CTAS Folder already exists at path and JSON schema learning

Hello,
having Build 4.2.1-202004111451200819-0c3ecaea Community Edition 11/04/2020 16:56:30 in docker on windows 10

i encounter a " Folder already exists at path" in a CTAS query, even if i delete the target directory before launching the query.

i’m trying to create parquet files from a SELECT on a vds over a physical json files repository (approx 35000 files in .gz compressed), dremio need mutiple attemps to have the correct schema over JSON files and i suspect problem is linked between “This query was attempted x times due to schema learning x-1” and “Folder already exists at path”

any advices ?

query is :

create table sata.“elsevier_query”.thomas as SELECT * FROM “@thomasm”.nifi_crossref.“vds_nifi_output” where publisher=‘Elsevier BV’ and type=‘journal-article’

Thanks

Thomas

2020-05-27 17:04:30,341 [213188ea-fffd-7fdf-69da-19a7c216ce00/9:foreman-planning] ERROR c.d.s.commandpool.CommandWrapper - command 213188ea-fffd-7fdf-69da-19a7c216ce00/9:foreman-planning failed

com.dremio.common.exceptions.UserException: Folder already exists at path: sata.elsevier.query.

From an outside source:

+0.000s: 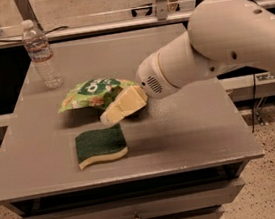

at com.dremio.common.exceptions.UserException$Builder.build(UserException.java:802)

at com.dremio.exec.store.dfs.FileSystemPlugin.createNewTable(FileSystemPlugin.java:1302)

at com.dremio.exec.catalog.CatalogImpl.createNewTable(CatalogImpl.java:379)

at com.dremio.exec.catalog.SourceAccessChecker.createNewTable(SourceAccessChecker.java:161)

at com.dremio.exec.catalog.DelegatingCatalog.createNewTable(DelegatingCatalog.java:150)

at com.dremio.exec.planner.sql.handlers.query.DataAdditionCmdHandler.convertToDrel(DataAdditionCmdHandler.java:228)

at com.dremio.exec.planner.sql.handlers.query.DataAdditionCmdHandler.getPlan(DataAdditionCmdHandler.java:155)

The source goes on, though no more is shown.